Targoviste & Sinaia

Schon war die Zeit auf dem Land mit den ruhigen Straßen (außer dem nervigen Hundegebell in der Nacht und dem Hahnenschrei im Morgengrauen) und viel schattigem Grün wieder vorbei. Auch wenn die Pension ein wenig renovierungsbedürftig v. a. in den Außenanlagen ist, so wurden wir doch herzlich von der älteren Dame betreut. Die Tiere und der Pool taten ihr übrigens. Die Unterkunft ist bei den Kids auf jeden Fall ein großes Highlight.

So ging es also weiter Richtung Süd-Osten mit dem nächsten Ziel Targoviste. Dort hatten wir 2 Besichtigungsziele: Erst die Ruinen des Fürstenhofes und danach das Gebäude, in dem Ceausescu mit seiner Frau die letzten Tage und seinen Tod gefunden haben.

Der Fürstenhof ist sehr schön renoviert, die Gebäudeteile sind restauriert bzw. frei gelegt. Auf dem Gelände wurde allerdings so viel umgebaut, dass es teilweise schwer fällt sich alles in ganzer Pracht vorzustellen. Sehr viele Herrscher haben hier gelebt und sich verewigt. Noch vollständig erhalten ist die Kirche und der Turm, der von Vlad Tapes – dem Pfähler – errichtet sein soll.
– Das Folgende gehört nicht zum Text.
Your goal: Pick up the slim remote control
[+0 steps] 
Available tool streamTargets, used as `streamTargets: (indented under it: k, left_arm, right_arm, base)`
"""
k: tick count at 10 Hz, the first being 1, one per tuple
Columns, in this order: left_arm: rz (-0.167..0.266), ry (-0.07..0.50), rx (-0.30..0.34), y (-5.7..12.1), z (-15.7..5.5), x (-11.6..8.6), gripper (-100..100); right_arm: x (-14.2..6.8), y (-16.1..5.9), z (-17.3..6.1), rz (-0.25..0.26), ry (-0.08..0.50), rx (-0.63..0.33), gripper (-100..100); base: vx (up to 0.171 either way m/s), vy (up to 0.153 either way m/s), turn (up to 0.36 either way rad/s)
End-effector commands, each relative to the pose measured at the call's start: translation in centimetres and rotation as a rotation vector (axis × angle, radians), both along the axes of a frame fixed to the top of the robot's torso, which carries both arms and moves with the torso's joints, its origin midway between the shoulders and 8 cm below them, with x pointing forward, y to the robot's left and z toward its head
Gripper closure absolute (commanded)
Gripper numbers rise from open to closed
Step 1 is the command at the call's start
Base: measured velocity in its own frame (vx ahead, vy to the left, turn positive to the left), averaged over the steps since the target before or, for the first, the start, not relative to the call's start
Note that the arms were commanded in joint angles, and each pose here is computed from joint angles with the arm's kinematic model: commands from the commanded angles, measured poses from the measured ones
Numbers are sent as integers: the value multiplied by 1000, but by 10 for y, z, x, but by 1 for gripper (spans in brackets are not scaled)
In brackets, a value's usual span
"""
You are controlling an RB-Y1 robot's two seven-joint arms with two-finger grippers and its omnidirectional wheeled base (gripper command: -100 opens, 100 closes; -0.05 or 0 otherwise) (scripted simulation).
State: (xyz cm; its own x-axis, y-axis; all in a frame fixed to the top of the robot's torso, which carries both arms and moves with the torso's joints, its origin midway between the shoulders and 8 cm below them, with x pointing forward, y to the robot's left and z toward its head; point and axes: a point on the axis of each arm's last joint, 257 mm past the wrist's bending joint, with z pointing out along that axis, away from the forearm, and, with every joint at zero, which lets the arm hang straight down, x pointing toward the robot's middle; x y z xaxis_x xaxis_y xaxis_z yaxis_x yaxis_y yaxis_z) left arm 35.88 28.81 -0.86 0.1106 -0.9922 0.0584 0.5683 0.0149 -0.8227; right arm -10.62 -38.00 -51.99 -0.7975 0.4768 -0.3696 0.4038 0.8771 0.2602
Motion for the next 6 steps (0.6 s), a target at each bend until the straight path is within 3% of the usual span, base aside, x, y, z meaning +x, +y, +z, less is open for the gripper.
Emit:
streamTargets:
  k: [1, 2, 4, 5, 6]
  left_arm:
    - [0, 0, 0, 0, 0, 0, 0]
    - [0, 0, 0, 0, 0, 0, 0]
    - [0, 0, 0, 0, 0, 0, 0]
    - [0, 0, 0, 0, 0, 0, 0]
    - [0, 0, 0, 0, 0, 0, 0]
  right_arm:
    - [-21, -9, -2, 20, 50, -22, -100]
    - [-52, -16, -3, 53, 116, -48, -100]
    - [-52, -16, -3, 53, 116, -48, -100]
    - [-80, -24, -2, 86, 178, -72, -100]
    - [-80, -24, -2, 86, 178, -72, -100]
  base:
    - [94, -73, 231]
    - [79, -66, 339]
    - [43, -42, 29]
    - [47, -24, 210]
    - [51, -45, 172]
Unser 2. Ziel war emotional für uns Erwachsene schwierig zu begreifen: der Ort, an dem Ceausescu in der Zeit vom 22. – 25. Dezember 1989 verbracht hat, bevor er nach dem Urteil des außerordentlichen Militärgerichts gemeinsam mit seiner Frau zum Tode verurteilt wurde. Die Räume zu sehen, in denen er untergebracht war, die Wand an der er erschossen wurde. Das alles läßt die Erinnerungen aus 1989 hoch kommen und die Frage “War es gerecht und richtig ihn so schnell nach seiner Festnahme hinzurichten?” Die Angst vor seinen Unterstützern, die Wut gegen ihn und seine Verbrechen, das alles können wir nachvollziehen. War es dennoch zu überhastet? In einem nachträglich angeschauten Video kommt hervor, dass Ceausescu das Gericht nicht anerkennt und wohl auch nicht mit der Execution gerechnet hat. Wurde ihm nun am Ende das zu Teil was er seinem eigenen Volk angetan hat? Die Momente während des Besuchs waren sehr bewegend.

Ein wenig mussten wir uns von den Erfahrungen frei machen als wir die Weiterfahrt nach Sinaia antraten. Dort angekommen ergatterten wir die Eintrittskarten zur nahezu letzten Tour in das große Schloss Peles. Seeeehr beeindruckend und eine sehr gute Empfehlung unseres Reiseführers. Absolut top!

Die letzten 20 Minuten Autofahrt für den Tag traten wir im Stau an, der auch die ganze Nacht vor unserer Straße bestehen bleiben sollte. Das Abendessen und flanieren erinnerte Oliver und Christina an Peru – durch und durch. Mit einem großen Grinsen auf dem Gesicht gingen wir zurück aufs Zimmer.